Dr. Steele spoke about these unspoken norms of racial segregation in the South:
My parents didn’t have to tell me anything. We talked about that, but I knew. I mean I
understood segregation and discrimination cause I remember when my brother, who .
. .made and designed model airplanes, winning a contest for the best designed plane,
but he couldn’t take the prize because the prize was to be able to go to the movie at
the White theater!
Another brother o f Dr. Steele “made the highest score on the Army General
Classification test of anybody that was inducted into the Army through [in South], and he
wanted to be a pilot, but they told him who was too big.” He explained, “I mean he was
6 ’4, but I’m quite sure there were some White boys who were 6’4 who were pilots.

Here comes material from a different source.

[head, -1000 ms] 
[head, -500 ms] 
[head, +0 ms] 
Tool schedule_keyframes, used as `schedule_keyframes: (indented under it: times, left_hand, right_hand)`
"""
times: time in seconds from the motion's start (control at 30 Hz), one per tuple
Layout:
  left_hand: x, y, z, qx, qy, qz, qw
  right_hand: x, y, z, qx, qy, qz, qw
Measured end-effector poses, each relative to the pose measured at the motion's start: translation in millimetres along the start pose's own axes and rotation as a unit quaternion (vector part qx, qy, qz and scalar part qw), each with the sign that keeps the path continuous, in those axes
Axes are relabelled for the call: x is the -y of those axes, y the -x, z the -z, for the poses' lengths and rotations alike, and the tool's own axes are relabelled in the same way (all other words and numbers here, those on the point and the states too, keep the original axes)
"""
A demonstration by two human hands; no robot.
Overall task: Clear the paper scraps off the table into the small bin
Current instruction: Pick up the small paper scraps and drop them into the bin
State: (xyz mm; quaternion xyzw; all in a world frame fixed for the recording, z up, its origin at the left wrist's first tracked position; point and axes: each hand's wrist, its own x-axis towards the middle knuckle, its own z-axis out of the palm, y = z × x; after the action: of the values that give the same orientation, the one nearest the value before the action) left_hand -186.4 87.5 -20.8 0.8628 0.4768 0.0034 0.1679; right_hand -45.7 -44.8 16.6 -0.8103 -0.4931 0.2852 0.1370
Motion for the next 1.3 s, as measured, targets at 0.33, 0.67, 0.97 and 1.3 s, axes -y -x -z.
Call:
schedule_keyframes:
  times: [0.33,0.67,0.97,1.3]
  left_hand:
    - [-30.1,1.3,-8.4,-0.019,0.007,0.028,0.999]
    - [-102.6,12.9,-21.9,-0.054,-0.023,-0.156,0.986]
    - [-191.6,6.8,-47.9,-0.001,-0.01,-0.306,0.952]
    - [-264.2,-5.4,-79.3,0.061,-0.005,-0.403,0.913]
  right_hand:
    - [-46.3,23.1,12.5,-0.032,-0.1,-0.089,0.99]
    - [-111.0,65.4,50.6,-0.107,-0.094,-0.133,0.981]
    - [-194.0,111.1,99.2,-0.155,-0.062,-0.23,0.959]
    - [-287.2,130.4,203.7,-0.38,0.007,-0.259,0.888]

But
they couldn’t say his test scores weren’t good ‘cause he made a perfect score on the
mechanical aptitude test.” The racism he witnessed and experienced firsthand is
something that will always be a part o f who he is, and he makes no apologies for it.
We have to stop apologizing for being who and what we are. We are who we are, and
we are who we are because o f the circumstances of our lives. I cannot stop being Dr.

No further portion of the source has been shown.